*What you should do:* Repeat the data exactly. Pictures stay out.

*Data:*
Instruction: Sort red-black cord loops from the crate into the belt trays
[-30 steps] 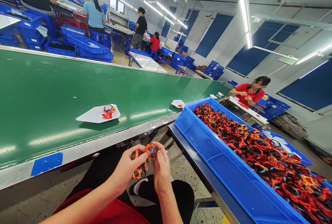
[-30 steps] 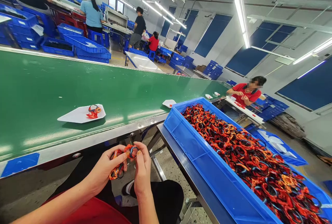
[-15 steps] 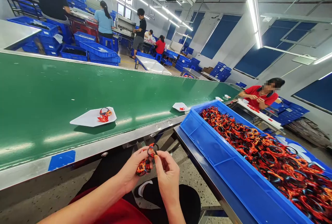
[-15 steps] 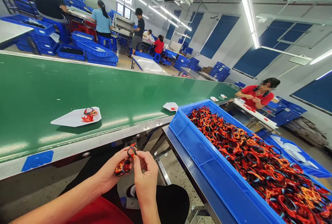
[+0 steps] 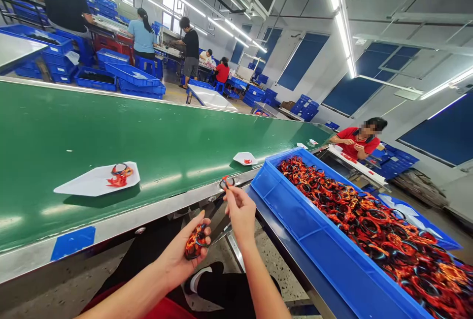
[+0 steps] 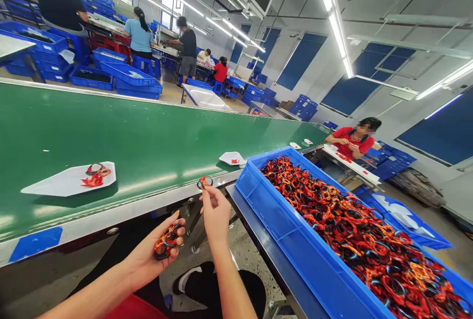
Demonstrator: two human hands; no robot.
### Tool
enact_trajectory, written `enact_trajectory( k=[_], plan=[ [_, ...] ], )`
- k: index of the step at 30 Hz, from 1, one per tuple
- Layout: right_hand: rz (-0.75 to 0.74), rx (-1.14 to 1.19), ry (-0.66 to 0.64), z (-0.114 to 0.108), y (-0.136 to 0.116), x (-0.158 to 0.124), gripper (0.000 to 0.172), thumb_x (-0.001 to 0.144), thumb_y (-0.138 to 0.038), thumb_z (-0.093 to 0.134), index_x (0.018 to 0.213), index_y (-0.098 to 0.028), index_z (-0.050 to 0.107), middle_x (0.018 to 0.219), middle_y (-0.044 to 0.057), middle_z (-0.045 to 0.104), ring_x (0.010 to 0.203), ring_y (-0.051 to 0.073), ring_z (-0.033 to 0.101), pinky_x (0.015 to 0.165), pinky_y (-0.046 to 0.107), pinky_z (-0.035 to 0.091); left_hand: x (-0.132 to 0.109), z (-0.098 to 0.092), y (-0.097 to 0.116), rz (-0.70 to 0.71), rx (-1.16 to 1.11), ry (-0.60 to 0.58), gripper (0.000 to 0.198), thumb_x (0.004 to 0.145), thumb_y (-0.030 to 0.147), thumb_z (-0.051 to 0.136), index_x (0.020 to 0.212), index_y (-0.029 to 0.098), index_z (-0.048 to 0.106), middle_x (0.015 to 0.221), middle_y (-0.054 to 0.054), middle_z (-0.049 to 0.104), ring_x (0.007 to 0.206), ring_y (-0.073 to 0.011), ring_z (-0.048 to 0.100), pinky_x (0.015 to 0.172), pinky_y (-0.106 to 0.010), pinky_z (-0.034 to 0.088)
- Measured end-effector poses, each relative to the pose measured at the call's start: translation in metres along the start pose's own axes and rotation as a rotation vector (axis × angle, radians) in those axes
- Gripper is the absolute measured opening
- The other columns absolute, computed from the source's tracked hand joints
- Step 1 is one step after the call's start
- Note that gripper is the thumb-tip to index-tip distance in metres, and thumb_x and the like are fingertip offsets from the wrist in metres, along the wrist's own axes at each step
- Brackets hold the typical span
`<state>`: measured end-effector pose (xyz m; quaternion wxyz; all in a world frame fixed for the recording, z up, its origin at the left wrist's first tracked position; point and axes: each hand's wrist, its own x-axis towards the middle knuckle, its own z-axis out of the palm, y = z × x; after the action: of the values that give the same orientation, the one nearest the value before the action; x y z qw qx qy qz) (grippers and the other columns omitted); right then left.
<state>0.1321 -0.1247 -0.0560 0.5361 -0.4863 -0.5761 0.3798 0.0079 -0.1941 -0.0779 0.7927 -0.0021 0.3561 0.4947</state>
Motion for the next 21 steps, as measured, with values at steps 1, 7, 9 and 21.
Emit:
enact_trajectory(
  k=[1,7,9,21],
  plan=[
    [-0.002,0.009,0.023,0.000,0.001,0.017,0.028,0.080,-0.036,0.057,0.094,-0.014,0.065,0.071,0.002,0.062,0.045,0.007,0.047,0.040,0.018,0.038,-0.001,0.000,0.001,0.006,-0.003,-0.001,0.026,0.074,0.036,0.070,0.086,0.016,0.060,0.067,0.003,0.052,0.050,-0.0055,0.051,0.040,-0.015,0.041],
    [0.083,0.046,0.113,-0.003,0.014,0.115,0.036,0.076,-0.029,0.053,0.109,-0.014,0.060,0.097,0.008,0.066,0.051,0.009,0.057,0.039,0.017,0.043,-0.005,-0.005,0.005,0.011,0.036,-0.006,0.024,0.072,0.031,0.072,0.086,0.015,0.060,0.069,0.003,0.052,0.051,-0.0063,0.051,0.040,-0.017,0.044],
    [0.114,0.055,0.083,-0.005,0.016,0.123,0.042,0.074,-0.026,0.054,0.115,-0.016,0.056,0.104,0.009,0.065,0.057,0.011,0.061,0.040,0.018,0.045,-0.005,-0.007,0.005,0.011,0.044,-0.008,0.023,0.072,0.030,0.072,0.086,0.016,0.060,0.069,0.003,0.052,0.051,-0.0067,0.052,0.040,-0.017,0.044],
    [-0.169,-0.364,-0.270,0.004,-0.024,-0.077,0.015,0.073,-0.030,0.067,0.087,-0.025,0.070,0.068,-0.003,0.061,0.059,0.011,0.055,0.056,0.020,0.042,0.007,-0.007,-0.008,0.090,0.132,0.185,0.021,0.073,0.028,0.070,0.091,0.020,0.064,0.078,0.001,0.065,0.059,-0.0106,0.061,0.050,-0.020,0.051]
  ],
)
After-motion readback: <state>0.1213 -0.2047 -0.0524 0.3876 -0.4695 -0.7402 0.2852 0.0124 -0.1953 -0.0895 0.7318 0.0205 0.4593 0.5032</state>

*Written answer:*
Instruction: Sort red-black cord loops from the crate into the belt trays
[-30 steps] 
[-30 steps] 
[-15 steps] 
[-15 steps] 
[+0 steps] 
[+0 steps] 
Demonstrator: two human hands; no robot.
### Tool
enact_trajectory, written `enact_trajectory( k=[_], plan=[ [_, ...] ], )`
- k: index of the step at 30 Hz, from 1, one per tuple
- Layout: right_hand: rz (-0.75 to 0.74), rx (-1.14 to 1.19), ry (-0.66 to 0.64), z (-0.114 to 0.108), y (-0.136 to 0.116), x (-0.158 to 0.124), gripper (0.000 to 0.172), thumb_x (-0.001 to 0.144), thumb_y (-0.138 to 0.038), thumb_z (-0.093 to 0.134), index_x (0.018 to 0.213), index_y (-0.098 to 0.028), index_z (-0.050 to 0.107), middle_x (0.018 to 0.219), middle_y (-0.044 to 0.057), middle_z (-0.045 to 0.104), ring_x (0.010 to 0.203), ring_y (-0.051 to 0.073), ring_z (-0.033 to 0.101), pinky_x (0.015 to 0.165), pinky_y (-0.046 to 0.107), pinky_z (-0.035 to 0.091); left_hand: x (-0.132 to 0.109), z (-0.098 to 0.092), y (-0.097 to 0.116), rz (-0.70 to 0.71), rx (-1.16 to 1.11), ry (-0.60 to 0.58), gripper (0.000 to 0.198), thumb_x (0.004 to 0.145), thumb_y (-0.030 to 0.147), thumb_z (-0.051 to 0.136), index_x (0.020 to 0.212), index_y (-0.029 to 0.098), index_z (-0.048 to 0.106), middle_x (0.015 to 0.221), middle_y (-0.054 to 0.054), middle_z (-0.049 to 0.104), ring_x (0.007 to 0.206), ring_y (-0.073 to 0.011), ring_z (-0.048 to 0.100), pinky_x (0.015 to 0.172), pinky_y (-0.106 to 0.010), pinky_z (-0.034 to 0.088)
- Measured end-effector poses, each relative to the pose measured at the call's start: translation in metres along the start pose's own axes and rotation as a rotation vector (axis × angle, radians) in those axes
- Gripper is the absolute measured opening
- The other columns absolute, computed from the source's tracked hand joints
- Step 1 is one step after the call's start
- Note that gripper is the thumb-tip to index-tip distance in metres, and thumb_x and the like are fingertip offsets from the wrist in metres, along the wrist's own axes at each step
- Brackets hold the typical span
`<state>`: measured end-effector pose (xyz m; quaternion wxyz; all in a world frame fixed for the recording, z up, its origin at the left wrist's first tracked position; point and axes: each hand's wrist, its own x-axis towards the middle knuckle, its own z-axis out of the palm, y = z × x; after the action: of the values that give the same orientation, the one nearest the value before the action; x y z qw qx qy qz) (grippers and the other columns omitted); right then left.
<state>0.1321 -0.1247 -0.0560 0.5361 -0.4863 -0.5761 0.3798 0.0079 -0.1941 -0.0779 0.7927 -0.0021 0.3561 0.4947</state>
Motion for the next 21 steps, as measured, with values at steps 1, 7, 9 and 21.
Emit:
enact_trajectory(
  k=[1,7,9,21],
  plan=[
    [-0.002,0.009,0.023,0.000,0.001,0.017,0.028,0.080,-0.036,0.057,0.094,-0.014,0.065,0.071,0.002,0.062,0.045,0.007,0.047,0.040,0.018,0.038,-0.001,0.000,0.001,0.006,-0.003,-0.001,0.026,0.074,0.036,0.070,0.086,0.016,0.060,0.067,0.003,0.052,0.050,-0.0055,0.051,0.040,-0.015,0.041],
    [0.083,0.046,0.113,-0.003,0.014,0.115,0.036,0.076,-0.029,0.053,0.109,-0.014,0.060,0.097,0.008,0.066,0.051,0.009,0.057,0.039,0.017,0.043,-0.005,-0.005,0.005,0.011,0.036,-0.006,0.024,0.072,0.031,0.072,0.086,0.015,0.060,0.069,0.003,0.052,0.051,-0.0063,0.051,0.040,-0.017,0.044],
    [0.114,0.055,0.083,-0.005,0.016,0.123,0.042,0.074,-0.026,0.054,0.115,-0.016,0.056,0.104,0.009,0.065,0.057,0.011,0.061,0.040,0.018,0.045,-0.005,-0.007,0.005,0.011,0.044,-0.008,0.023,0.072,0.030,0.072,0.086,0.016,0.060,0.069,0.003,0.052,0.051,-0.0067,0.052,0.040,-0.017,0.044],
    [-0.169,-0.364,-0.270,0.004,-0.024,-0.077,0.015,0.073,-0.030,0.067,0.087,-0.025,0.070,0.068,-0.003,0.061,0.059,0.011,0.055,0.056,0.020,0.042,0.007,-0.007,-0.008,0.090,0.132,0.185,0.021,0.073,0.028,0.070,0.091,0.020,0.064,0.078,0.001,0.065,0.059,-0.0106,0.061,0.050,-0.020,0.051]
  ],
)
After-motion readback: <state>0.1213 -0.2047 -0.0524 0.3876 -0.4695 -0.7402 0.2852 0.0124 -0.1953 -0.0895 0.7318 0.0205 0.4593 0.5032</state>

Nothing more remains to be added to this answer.